14 minute read

Introduction

Until recently, despite my extensive experience with auto-differentiation frameworks, I have never implemented one myself. I believe that implementing a tool that you commonly use yourself can yield great benefits regarding your intuition when using said tool. You stop having to memorise “patterns”, you simply start thinking about what needs to be done at a lower level and what the sensible higher level abstractions would be to facilitate this. This either triggers you to remember the “pattern”, or prompts you to search for sensible terms in the documentation. Furthermore, I would argue this is the same reason why being exposed to other framework/languages can strengthen your abilities in your current framework/language.

The Python Autodiff Landscape

I have been using automatic differentiation libraries in Python for over 5 years. I started this journey with the Keras API for TensorFlow, which provided high level abstractions to define basic layered neural networks. I then moved onto the TensorFlow Model and Functional APIs which allowed for a much higher degree of flexibility, namely I was able to define my own custom layers and functions. Furthermore, during my Masters dissertation I was exposed to TensorFlow Probability, which further extended my tool kit, allowing me to seamlessly define probabilistic models within deep learning frameworks.

Professionally, I now use a combination of PyTorch and JAX. From my experience, I believe the former excels in productionising fairly standard or established architectures, while the latter excels in research or high-performance computing contexts. I believe these differences primarily stem from the different programming paradigms they promote. PyTorch’s OOP approach leads to additional initial investment in terms of infrastructure, but ultimately leads to more extensible and maintainable code. Meanwhile, JAX’s lack of high-level abstractions actually frees you to tell the framework exactly what you want it to do. More specifically, you don’t have to worry about making your implementation conform to the set of abstractions/interfaces supplied by the framework, which is especially useful when you are implementing something novel. Although, it should be stressed that both frameworks are very well suited for any problems requiring automatic differentiation, and an expert in either framework is going to have no problem getting around the problems that are a little more awkward in that framework relative to the other.

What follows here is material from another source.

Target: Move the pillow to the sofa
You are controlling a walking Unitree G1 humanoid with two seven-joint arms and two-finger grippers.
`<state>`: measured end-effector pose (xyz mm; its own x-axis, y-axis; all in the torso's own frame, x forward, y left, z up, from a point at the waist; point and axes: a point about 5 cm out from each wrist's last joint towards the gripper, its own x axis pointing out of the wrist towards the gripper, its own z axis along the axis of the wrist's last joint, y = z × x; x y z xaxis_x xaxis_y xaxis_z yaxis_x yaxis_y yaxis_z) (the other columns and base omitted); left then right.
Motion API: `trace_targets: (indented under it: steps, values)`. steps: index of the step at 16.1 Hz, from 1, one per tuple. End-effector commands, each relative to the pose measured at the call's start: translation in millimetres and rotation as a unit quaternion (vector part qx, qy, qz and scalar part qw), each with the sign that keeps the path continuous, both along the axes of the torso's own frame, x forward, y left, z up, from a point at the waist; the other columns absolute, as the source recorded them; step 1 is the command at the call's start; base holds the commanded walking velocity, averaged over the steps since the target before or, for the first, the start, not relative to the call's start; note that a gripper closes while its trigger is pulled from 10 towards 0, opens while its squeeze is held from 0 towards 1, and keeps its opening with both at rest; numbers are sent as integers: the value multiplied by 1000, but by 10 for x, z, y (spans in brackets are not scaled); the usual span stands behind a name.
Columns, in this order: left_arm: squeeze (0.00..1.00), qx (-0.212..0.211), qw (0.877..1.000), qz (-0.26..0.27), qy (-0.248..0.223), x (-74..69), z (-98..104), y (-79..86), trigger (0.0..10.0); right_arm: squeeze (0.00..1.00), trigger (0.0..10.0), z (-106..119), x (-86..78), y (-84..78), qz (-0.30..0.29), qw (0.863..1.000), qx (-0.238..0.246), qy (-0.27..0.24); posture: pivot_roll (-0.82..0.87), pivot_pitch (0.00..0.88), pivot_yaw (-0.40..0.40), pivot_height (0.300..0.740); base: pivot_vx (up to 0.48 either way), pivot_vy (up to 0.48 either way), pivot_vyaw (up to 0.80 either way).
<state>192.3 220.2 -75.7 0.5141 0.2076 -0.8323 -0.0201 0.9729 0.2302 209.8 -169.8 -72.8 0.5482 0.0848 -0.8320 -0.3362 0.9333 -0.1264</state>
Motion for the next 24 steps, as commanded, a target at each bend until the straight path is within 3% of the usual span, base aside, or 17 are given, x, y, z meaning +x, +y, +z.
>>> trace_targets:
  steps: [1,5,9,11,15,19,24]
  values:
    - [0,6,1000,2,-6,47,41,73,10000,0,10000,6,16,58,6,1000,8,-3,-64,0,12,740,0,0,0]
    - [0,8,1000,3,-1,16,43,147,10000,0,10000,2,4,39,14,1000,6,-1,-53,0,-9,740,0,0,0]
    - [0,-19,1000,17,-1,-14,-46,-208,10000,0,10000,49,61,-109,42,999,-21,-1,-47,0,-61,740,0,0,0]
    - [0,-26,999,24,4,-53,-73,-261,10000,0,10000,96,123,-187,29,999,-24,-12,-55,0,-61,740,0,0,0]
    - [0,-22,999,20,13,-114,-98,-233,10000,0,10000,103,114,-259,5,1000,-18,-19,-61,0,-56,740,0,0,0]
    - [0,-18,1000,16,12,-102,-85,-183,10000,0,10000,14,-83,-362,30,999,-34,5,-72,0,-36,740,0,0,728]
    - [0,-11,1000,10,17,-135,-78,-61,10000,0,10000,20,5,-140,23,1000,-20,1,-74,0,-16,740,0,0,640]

My move away from TensorFlow was motivated by my dissatisfaction in the large amount of boiler plate that it forced, and what in my opinion were non-sensible defaults (e.g. requiring context managers to track gradients, rather than context mangers to not track gradients). I do not seem to be alone in this switch. Indeed, google trends would suggest that TensorFlow was the dominant framework when I started learning about deep learning, but has been greatly surpassed by PyTorch in recent years.

auto_diff_non_linear

Much of the strength of JAX lies in its Just In Time (JIT) compilation capabilities, which facilitate drastic performance improvements for frequently executed code. Development of such functionality is not of pedagogical interest for this project. I am not interested in building a high performance library, but rather deepening my intuition in automatic differentiation. Meanwhile, Pytorch’s higher compatibility for dynamic compute graphs is of pedagogical interest. Therefore, PyTorch will be the primary source of inspiration for this library.

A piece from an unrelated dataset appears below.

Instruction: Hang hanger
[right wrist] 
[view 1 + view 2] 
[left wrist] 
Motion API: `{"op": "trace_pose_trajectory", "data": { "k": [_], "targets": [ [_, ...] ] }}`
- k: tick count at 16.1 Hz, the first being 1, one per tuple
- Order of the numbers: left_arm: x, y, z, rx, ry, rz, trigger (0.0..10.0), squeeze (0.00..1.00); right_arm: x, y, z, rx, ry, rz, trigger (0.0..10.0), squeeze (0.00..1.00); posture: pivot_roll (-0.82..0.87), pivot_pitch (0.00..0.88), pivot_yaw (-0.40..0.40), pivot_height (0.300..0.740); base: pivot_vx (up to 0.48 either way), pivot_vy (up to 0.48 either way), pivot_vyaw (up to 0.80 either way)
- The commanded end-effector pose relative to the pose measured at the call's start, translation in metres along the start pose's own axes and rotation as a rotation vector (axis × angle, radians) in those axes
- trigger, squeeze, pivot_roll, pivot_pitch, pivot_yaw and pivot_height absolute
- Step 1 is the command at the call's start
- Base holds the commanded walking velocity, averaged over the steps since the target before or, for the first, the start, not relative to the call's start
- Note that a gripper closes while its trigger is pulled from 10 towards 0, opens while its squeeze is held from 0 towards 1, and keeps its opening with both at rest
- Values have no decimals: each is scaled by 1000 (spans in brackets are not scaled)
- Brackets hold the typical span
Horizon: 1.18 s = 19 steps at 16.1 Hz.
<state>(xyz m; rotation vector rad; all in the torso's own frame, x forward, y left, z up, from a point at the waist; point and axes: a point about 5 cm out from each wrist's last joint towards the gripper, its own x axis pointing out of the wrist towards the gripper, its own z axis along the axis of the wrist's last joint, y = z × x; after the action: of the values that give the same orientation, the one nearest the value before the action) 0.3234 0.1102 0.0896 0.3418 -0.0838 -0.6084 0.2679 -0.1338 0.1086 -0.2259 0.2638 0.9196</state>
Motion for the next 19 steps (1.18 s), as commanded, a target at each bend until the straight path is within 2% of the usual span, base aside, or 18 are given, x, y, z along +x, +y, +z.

Automatic Differentiation Recap

For a full discussion on automatic differentiation, see my original blog post, where I derived the equations for reverse mode automatic differentiation. To recap, for each vertex $v$ in our compute graph, we define the adjoint variable:

\[\bar{v}=\frac{\partial f}{\partial v} \quad \forall v \in V,\]

Where $f$ represents the output vertex of our compute graph. In the context of neural networks we can think of this as the scalar valued loss function that our network feeds into.

Furthermore, we derived the backward equations:

\[\bar{v} = \frac{\partial f}{\partial v} =\sum_{u \in \text{children}(v)}\frac{\partial f}{\partial u}\frac{\partial u}{\partial v} = \sum_{u \in \text{children}(v)}\bar{u}\frac{\partial u}{\partial v}\]

Which allow us to “back propagate” the adjoint values for children to their parents. When we pair this with the trivial end vertex evaluation $\bar{f}=1$ and pre-implemented functions for evaluations of the vertex derivatives, i.e.

\[\frac{\partial v}{\partial u} \quad u \in \text{parent}(v)\]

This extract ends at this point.